22/09/2021 Jurisprudence

Just cause of dismissal

The Court of Appeal of Évora, in the decision handed down under case No. 570/20.7T8EVR.E1, decided that the message produced by the employee in a closed group of WhatsApp, where he vented about the organization of the company, criticizing it in terms rude, but without clearly and directly targeting anyone, does not constitute sufficient justification for his/her dismissal.

The Labour Code establishes in paragraph 1 of article 351 that constitutes cause for dismissal, the guilty behaviour of the employee which, due to its gravity and consequences, makes the continuation of the employment relationship immediately and practically impossible.

However, the Court of Appeal understood that, in the assessment of just cause, within the company's management framework, the degree of damage to the interests of the employer, the nature of the relationship between the parties or between the employee and his/her colleagues, must be considered, as well as other circumstances that are relevant in the case.
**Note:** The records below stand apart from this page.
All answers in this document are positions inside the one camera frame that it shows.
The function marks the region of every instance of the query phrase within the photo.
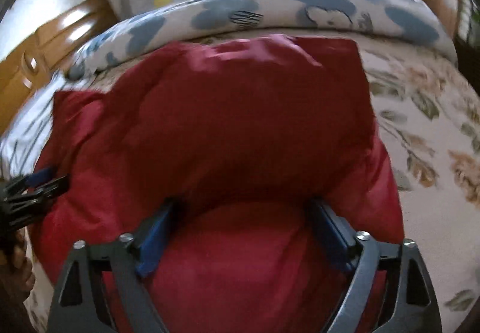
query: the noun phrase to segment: screw
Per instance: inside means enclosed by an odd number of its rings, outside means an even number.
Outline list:
[[[368,241],[370,239],[370,233],[369,232],[364,232],[364,231],[359,231],[359,232],[357,232],[357,239],[360,239],[362,241]]]
[[[73,244],[73,249],[82,249],[87,245],[87,242],[83,241],[82,239],[79,241],[76,241]]]
[[[120,235],[120,237],[118,237],[120,242],[130,242],[130,241],[133,240],[133,238],[134,237],[129,232],[126,232],[126,233]]]
[[[403,240],[403,244],[404,244],[406,247],[408,247],[408,248],[414,248],[414,247],[417,246],[417,244],[415,243],[415,241],[412,240],[412,239],[409,239],[409,238],[405,238],[405,239]]]

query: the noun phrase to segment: striped fabric
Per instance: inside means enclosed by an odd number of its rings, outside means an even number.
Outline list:
[[[23,106],[0,139],[0,177],[9,180],[31,173],[52,129],[53,94],[57,90],[83,90],[93,79],[67,81],[54,73],[51,82],[39,89]]]

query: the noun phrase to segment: red fabric
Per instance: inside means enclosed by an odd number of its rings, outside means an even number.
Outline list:
[[[313,195],[355,229],[403,239],[351,40],[173,43],[107,94],[57,93],[53,114],[37,168],[56,164],[71,187],[33,229],[46,273],[56,281],[75,240],[111,241],[182,196],[186,218],[145,283],[173,333],[319,331],[346,283],[306,225]],[[127,332],[114,292],[111,305]]]

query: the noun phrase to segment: blue and white blanket
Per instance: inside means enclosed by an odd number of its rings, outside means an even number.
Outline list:
[[[403,39],[457,55],[421,0],[189,0],[118,23],[87,42],[68,76],[77,80],[171,41],[252,28],[315,28]]]

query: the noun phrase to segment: yellow sticker
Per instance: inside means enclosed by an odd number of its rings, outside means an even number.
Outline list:
[[[172,2],[172,0],[153,0],[153,4],[155,8],[160,8],[165,5],[169,5]]]

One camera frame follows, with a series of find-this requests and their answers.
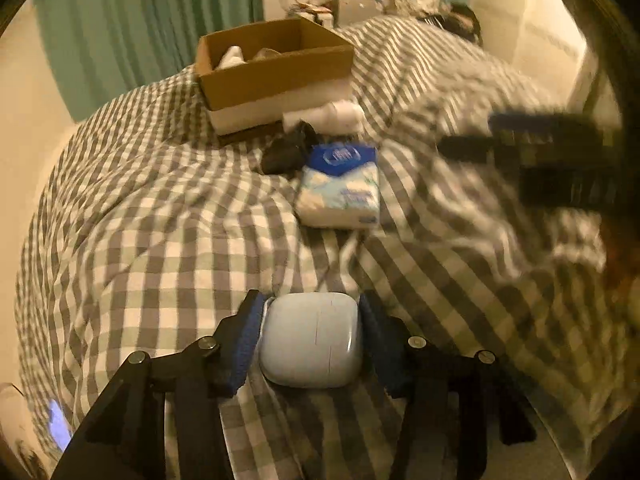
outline checkered bedspread
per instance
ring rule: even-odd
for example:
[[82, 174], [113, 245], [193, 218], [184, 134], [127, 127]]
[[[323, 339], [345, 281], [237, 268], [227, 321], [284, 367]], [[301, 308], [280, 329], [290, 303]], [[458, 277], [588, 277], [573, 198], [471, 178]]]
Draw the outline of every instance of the checkered bedspread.
[[[33, 217], [15, 307], [22, 381], [53, 460], [50, 400], [76, 428], [130, 352], [181, 350], [250, 288], [373, 288], [436, 345], [504, 355], [584, 470], [591, 438], [627, 402], [628, 336], [598, 284], [597, 218], [526, 210], [496, 171], [434, 148], [486, 131], [491, 110], [553, 103], [429, 25], [378, 18], [342, 33], [356, 46], [364, 140], [379, 147], [382, 224], [371, 232], [300, 226], [296, 181], [252, 172], [264, 140], [217, 146], [191, 68], [104, 105], [73, 136]], [[385, 479], [401, 413], [371, 374], [292, 393], [255, 366], [222, 406], [238, 479]]]

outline plaid blanket
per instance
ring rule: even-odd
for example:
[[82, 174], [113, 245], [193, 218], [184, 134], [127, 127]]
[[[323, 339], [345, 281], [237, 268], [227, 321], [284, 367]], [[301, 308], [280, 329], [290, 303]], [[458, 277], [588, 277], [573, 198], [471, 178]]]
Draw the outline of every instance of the plaid blanket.
[[[191, 68], [104, 105], [72, 137], [33, 217], [15, 307], [22, 382], [54, 461], [50, 401], [76, 428], [130, 352], [181, 350], [250, 288], [372, 288], [436, 345], [504, 356], [584, 474], [591, 439], [628, 402], [628, 335], [598, 284], [597, 218], [526, 210], [495, 170], [435, 149], [487, 131], [492, 110], [554, 104], [430, 25], [378, 18], [342, 34], [356, 46], [363, 140], [379, 148], [373, 231], [300, 226], [297, 181], [252, 172], [268, 139], [217, 145]], [[367, 371], [347, 388], [295, 391], [254, 366], [222, 418], [238, 479], [385, 479], [402, 409]]]

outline striped fabric
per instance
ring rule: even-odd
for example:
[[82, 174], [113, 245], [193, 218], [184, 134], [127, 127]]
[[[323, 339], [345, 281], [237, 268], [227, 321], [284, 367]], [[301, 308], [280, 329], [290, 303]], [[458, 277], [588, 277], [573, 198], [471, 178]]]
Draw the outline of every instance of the striped fabric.
[[[101, 108], [73, 136], [22, 252], [15, 314], [38, 436], [57, 399], [73, 428], [126, 356], [210, 334], [249, 288], [282, 295], [373, 288], [389, 312], [449, 351], [491, 349], [519, 381], [570, 468], [627, 404], [626, 327], [606, 303], [597, 218], [526, 210], [495, 170], [434, 144], [492, 110], [549, 109], [530, 80], [414, 20], [343, 30], [364, 141], [379, 148], [382, 223], [300, 226], [296, 180], [252, 172], [267, 139], [220, 148], [191, 68]], [[238, 479], [385, 479], [402, 403], [370, 372], [331, 391], [268, 387], [257, 367], [222, 406]], [[167, 453], [177, 474], [173, 421]]]

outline blue label
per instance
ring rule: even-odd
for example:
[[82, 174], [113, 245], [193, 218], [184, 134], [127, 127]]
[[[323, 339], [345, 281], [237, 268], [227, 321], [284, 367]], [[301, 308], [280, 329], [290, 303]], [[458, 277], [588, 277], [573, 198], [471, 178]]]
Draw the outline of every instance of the blue label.
[[321, 144], [316, 146], [307, 167], [330, 176], [342, 176], [364, 164], [376, 161], [376, 149], [363, 144]]

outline logo on tissue pack
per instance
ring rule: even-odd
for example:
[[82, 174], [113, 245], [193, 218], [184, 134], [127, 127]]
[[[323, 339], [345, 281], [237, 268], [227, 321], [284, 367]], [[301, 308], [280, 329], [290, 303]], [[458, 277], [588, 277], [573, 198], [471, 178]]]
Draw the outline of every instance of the logo on tissue pack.
[[326, 152], [322, 158], [329, 166], [340, 166], [345, 162], [358, 161], [361, 156], [353, 146], [340, 146]]

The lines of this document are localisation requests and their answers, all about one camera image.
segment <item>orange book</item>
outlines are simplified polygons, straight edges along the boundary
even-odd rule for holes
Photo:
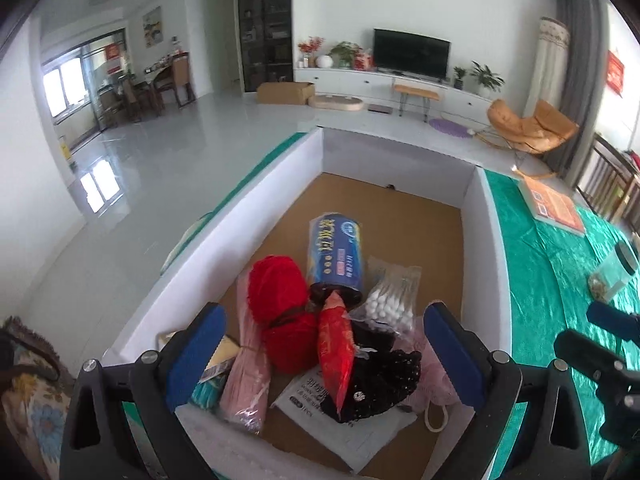
[[[584,224],[575,208],[574,201],[567,195],[533,180],[528,176],[518,184],[520,192],[533,218],[559,227],[578,236],[584,236]]]

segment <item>white paper bag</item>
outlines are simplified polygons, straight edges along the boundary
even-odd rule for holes
[[[327,395],[318,365],[293,379],[273,406],[343,459],[354,473],[416,419],[415,413],[391,408],[381,415],[339,424],[320,410],[320,402]]]

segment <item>black tv screen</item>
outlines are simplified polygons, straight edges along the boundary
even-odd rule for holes
[[[412,72],[436,79],[447,76],[449,41],[376,28],[373,59],[379,68]]]

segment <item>brown cardboard bottom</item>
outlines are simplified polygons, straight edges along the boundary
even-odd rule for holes
[[[296,200],[255,252],[248,266],[269,254],[286,254],[306,273],[309,222],[326,212],[340,212],[358,221],[362,229],[362,256],[389,263],[422,267],[417,307],[421,314],[441,300],[460,319],[463,277],[463,242],[460,210],[433,200],[323,173]],[[233,284],[220,303],[227,314],[227,333],[239,337]],[[269,389],[271,404],[292,376],[274,374]],[[439,425],[442,410],[431,409],[432,424]],[[276,448],[313,462],[348,472],[347,465],[324,448],[277,408],[270,408],[260,436]],[[360,472],[381,480],[420,479],[437,434],[430,433],[421,415]]]

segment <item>blue cylindrical container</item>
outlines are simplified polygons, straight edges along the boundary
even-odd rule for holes
[[[324,304],[334,290],[345,306],[362,301],[360,226],[355,220],[327,213],[311,222],[307,279],[317,304]]]

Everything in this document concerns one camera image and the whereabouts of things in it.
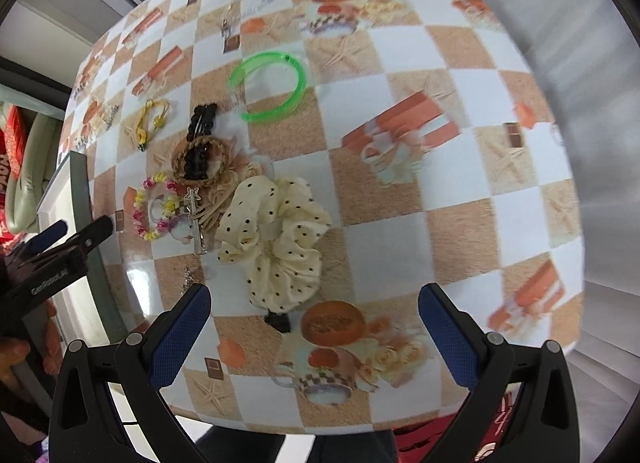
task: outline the brown braided bracelet
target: brown braided bracelet
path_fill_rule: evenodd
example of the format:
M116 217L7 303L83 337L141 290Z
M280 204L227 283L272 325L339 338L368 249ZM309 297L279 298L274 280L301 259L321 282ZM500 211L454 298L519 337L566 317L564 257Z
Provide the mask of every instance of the brown braided bracelet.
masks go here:
M220 155L220 168L218 169L218 172L216 172L216 174L213 177L207 178L207 179L194 180L194 179L185 178L184 177L184 163L185 163L184 157L192 148L205 145L205 144L212 144L217 149L217 152ZM205 187L210 187L212 185L216 185L217 183L220 182L220 178L222 178L223 173L228 169L229 154L230 154L230 150L229 150L228 144L223 139L217 138L216 136L213 136L211 134L194 138L193 140L189 141L185 145L185 147L172 158L171 166L172 166L172 169L174 169L174 179L180 185L184 185L187 187L205 188Z

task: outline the white curtain
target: white curtain
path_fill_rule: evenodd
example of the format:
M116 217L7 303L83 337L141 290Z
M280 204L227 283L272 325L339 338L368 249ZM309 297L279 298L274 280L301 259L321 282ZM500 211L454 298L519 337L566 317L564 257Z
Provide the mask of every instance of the white curtain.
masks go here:
M562 130L586 245L582 337L568 356L582 461L640 388L640 48L611 0L485 0Z

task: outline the checkered tablecloth
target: checkered tablecloth
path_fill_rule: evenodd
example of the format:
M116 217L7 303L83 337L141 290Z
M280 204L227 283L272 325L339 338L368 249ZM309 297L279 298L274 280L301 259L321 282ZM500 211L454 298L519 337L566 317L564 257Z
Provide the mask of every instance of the checkered tablecloth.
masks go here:
M185 267L212 295L202 334L175 383L162 390L172 410L225 427L290 433L365 432L450 414L466 392L433 347L425 353L423 341L411 345L422 358L391 374L389 364L410 363L411 353L388 347L390 337L379 333L397 328L424 338L415 303L419 289L434 281L488 329L489 317L549 262L564 291L516 340L539 346L553 337L571 348L580 329L583 262L572 173L545 97L504 29L486 23L492 15L468 16L460 0L404 0L411 10L401 20L329 37L300 29L294 15L310 0L273 0L252 13L264 25L241 30L240 47L223 53L220 25L230 1L146 0L101 37L81 65L81 72L91 64L94 70L79 75L60 158L70 148L86 153L94 215L114 216L124 208L127 188L170 171L194 106L217 103L217 135L236 136L270 157L276 176L306 179L331 215L332 227L317 245L322 278L314 302L349 302L362 313L375 345L362 356L351 351L376 383L351 389L346 402L334 405L312 403L295 379L278 376L289 386L276 385L272 376L287 335L265 324L264 311L249 303L238 267L222 265L215 251L194 255L193 243L170 235L146 242L125 216L124 230L100 251L129 328L177 302ZM242 0L241 13L260 3ZM125 46L155 8L160 19L135 46ZM132 88L174 46L185 58L154 91L171 104L167 124L139 152L136 114L146 98ZM226 80L243 58L262 50L297 57L308 87L290 117L247 124L232 110ZM249 108L277 105L293 80L286 71L257 75L245 88ZM446 112L459 135L428 152L411 182L383 187L342 138L417 91ZM110 121L89 132L87 111L95 103ZM518 104L535 113L537 123L521 125L521 146L512 148L504 124L518 122ZM236 367L221 361L218 347L228 349L229 340L246 358Z

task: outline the blue gripper pad
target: blue gripper pad
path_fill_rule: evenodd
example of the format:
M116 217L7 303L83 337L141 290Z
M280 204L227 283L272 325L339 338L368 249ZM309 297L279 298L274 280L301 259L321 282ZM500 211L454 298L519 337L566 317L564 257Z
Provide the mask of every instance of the blue gripper pad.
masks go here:
M479 379L478 355L428 285L420 290L418 313L453 379L458 385L473 390Z
M199 284L196 295L185 306L151 355L149 380L156 391L174 383L189 351L211 312L209 288Z

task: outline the table
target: table
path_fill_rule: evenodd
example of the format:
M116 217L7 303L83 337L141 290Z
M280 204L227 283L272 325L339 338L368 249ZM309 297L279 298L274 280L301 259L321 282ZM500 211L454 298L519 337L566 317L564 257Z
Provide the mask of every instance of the table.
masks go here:
M68 149L88 157L94 215L114 216L122 228L100 249L126 325L171 308L186 276L210 289L211 316L162 390L172 410L236 429L328 434L450 414L466 390L416 311L417 293L433 281L485 330L534 346L552 337L570 350L583 263L571 169L544 95L485 3L232 1L135 8L81 65L61 138L60 157ZM232 38L223 52L222 19L232 10L241 17L239 47ZM299 59L309 83L288 118L247 124L226 80L264 50ZM166 74L156 74L157 62L170 62ZM287 69L258 72L244 88L248 108L281 103L293 85ZM136 124L148 97L167 99L170 112L140 152ZM204 255L194 253L183 214L154 241L132 223L136 190L148 176L172 175L193 109L211 102L219 107L214 134L242 150L234 161L246 180L236 195L255 202L260 193L262 211L275 193L276 215L316 234L271 226L267 237L266 211L243 210L262 220L245 234L263 248L264 265L244 253L236 257L244 263L232 262L249 248L230 217L246 208L239 196L228 207L230 226L223 217ZM249 178L251 169L262 177ZM258 192L249 192L252 179ZM295 212L288 194L302 201L303 217L287 214ZM156 202L150 211L157 221ZM277 241L294 238L299 250L276 252ZM298 252L312 257L300 261L306 275L287 257ZM265 277L259 266L269 277L251 286ZM285 296L276 297L281 287ZM298 292L310 299L288 314L289 334L250 302L264 295L288 306Z

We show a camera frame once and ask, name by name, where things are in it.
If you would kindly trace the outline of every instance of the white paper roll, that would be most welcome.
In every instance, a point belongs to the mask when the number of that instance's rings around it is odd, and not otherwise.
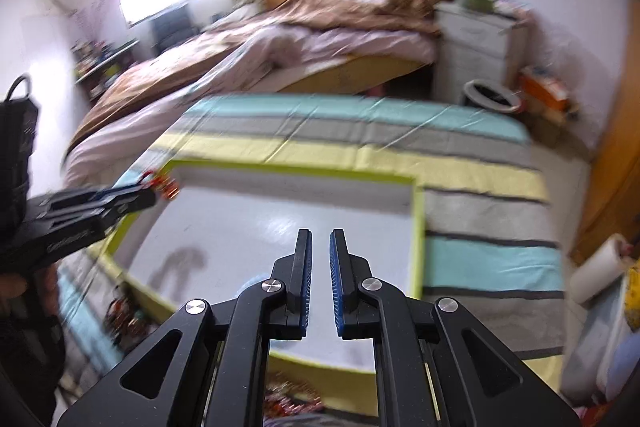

In this sense, the Court considered that the statements produced by the employee in the WhatsApp group do not have the same gravity as they would have been if they had been produced in the employee's workplace, so the Court understood that the employer could only apply to the employee a lighter sanction, but not dismissal. This understanding comes from the fact that there is a right to polite criticism. The Court considers that the way the employee expressed himself constitutes the exercise of the right to criticism in a reprehensible way.

In turn, the decision of the Court of Appeal of Évora, issued under case No. 747/18.5T8PTM.E, considers that messages exchanged between employees in a private and closed WhatsApp group cannot be used by the employer in a disciplinary procedure, as they are personal and private communications. In this sense, the Court concluded that the means of evidence used in the disciplinary procedure is null. It violates the fundamental right to reserve the intimacy of private life and the legal and constitutional protection of the confidentiality of the personal message.